En los últimos años, el análisis genético y la tecnología de ingeniería genética han logrado avances revolucionarios, principalmente debido al desarrollo de la reacción en cadena de la polimerasa (PCR) y sus aplicaciones. Utilizando la tecnología PCR, un gen o fragmento de ADN específico se puede amplificar de cientos de miles a millones de veces en sólo 2 o 3 horas in vitro. Los fragmentos amplificados se pueden observar directamente mediante electroforesis y también se pueden utilizar para análisis posteriores. De esta manera, se puede observar directamente una pequeña cantidad de genes de copia única después de una amplificación de hasta un millón de veces sin utilizar isótopos para aumentar su sensibilidad. El diagnóstico que originalmente tomaba una o dos semanas se puede acortar a unas pocas horas.

3. Polimorfismo de longitud de fragmento amplificado

El ADN microsatélite y el polimorfismo de longitud del ADN microsatélite se pueden detectar mediante amplificación por PCR y electroforesis para analizar el enlace de genes que causan enfermedades. Este método de diagnóstico se denomina análisis de enlace del polimorfismo de longitud de fragmentos amplificados (AMP-FLP). Después de la amplificación por PCR, la diferencia entre los productos, es decir, fragmentos alélicos, a veces es de sólo unos pocos nucleótidos y requiere electroforesis en gel de poliacrilamida para su separación e identificación. Este método se utiliza principalmente para análisis de ligamiento cuando se desconoce la naturaleza de la mutación.
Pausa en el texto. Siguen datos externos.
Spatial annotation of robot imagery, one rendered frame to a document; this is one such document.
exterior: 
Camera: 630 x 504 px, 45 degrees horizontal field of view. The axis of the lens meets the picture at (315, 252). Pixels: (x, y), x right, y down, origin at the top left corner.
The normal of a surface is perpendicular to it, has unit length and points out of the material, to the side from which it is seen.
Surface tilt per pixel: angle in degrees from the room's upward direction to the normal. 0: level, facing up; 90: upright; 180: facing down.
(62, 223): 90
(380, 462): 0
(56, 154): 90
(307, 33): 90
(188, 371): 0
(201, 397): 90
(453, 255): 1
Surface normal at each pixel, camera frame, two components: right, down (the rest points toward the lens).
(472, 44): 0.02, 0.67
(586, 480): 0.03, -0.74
IV.Método de diagnóstico con sonda oligonucleotídica específica de alelo

Cuando se comprende completamente el sitio de mutación y la naturaleza del gen, podemos sintetizar sondas oligonucleotídicas (ASO) específicas de alelo de forma isotópica o. diagnósticos no marcados isotópicamente. Las sondas suelen tener una longitud aproximada de 20 pb. Cuando se usa para detectar mutaciones puntuales, generalmente es necesario sintetizar dos sondas, que son completamente consistentes con la secuencia del gen normal y pueden hibridarse de manera estable con ella, pero no pueden hibridarse con la secuencia del gen mutado y la otra es consistente con la secuencia del gen mutado; y puede hibridarse con la secuencia del gen mutado. La secuencia se hibrida de forma estable, pero no con secuencias de genes normales, lo que permite distinguir genes con una sola mutación de base.
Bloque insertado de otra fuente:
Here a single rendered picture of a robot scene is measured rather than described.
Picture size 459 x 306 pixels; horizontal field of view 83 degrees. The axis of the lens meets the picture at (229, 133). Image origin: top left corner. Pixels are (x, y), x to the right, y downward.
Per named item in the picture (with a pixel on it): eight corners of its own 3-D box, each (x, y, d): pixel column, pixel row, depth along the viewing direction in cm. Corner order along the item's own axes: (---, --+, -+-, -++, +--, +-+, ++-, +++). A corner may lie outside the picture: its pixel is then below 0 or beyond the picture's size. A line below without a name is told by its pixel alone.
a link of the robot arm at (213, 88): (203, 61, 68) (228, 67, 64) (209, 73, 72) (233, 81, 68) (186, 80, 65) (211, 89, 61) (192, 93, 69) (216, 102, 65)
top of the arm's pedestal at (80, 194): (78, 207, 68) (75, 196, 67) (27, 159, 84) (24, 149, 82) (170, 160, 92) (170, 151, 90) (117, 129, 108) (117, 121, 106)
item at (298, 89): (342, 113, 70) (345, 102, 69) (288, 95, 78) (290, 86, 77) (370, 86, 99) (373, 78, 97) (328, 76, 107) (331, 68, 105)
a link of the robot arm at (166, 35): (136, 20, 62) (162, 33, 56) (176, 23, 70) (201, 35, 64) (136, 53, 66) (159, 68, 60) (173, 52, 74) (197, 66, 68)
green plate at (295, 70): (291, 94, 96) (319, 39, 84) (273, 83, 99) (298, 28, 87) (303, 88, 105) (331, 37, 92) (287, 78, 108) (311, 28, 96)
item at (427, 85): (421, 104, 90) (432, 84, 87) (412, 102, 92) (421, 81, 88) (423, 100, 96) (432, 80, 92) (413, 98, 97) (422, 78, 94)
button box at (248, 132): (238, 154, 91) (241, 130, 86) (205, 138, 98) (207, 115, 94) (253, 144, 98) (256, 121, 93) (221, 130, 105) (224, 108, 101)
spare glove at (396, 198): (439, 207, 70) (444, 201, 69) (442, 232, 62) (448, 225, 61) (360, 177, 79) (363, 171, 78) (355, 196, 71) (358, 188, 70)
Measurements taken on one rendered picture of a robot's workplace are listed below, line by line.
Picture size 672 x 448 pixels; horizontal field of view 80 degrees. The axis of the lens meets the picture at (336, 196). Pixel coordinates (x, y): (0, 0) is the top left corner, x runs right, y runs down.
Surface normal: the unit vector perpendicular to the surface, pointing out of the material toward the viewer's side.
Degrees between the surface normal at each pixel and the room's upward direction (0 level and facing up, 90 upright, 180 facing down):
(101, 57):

La PCR se puede combinar con ASO, es decir, la tecnología PCR-ASO, que primero amplifica el fragmento genético relevante que contiene el punto de mutación in vitro y luego se hibrida con la sonda ASO, lo que simplifica enormemente el método. Ahorra tiempo y sólo se puede realizar con una cantidad muy pequeña de ADN genómico.

5. Método de diagnóstico del polimorfismo de conformación monocatenario

El polimorfismo de construcción monocatenario (SSCP) se refiere al ADN monocatenario que puede causar polimorfismo debido a diferentes secuencias de bases. conducir a diferentes movilidades electroforéticas de ADN monocatenario de longitud igual o similar, por lo que puede usarse para sustituciones de bases simples, pequeñas deleciones o detección de manuscritos en ADN. Cuando se utiliza SSCP para detectar mutaciones genéticas, generalmente se diseña un par de cebadores cerca del fragmento de ADN mutado sospechoso para la amplificación por PCR, y luego el producto amplificado se desnaturaliza con formamida y se somete a electroforesis en un gel de poliacrilamida. Las diferencias en la conformación del ADN causadas por mutaciones aparecerán como diferencias en las posiciones de las bandas electroforéticas, lo que permitirá el diagnóstico.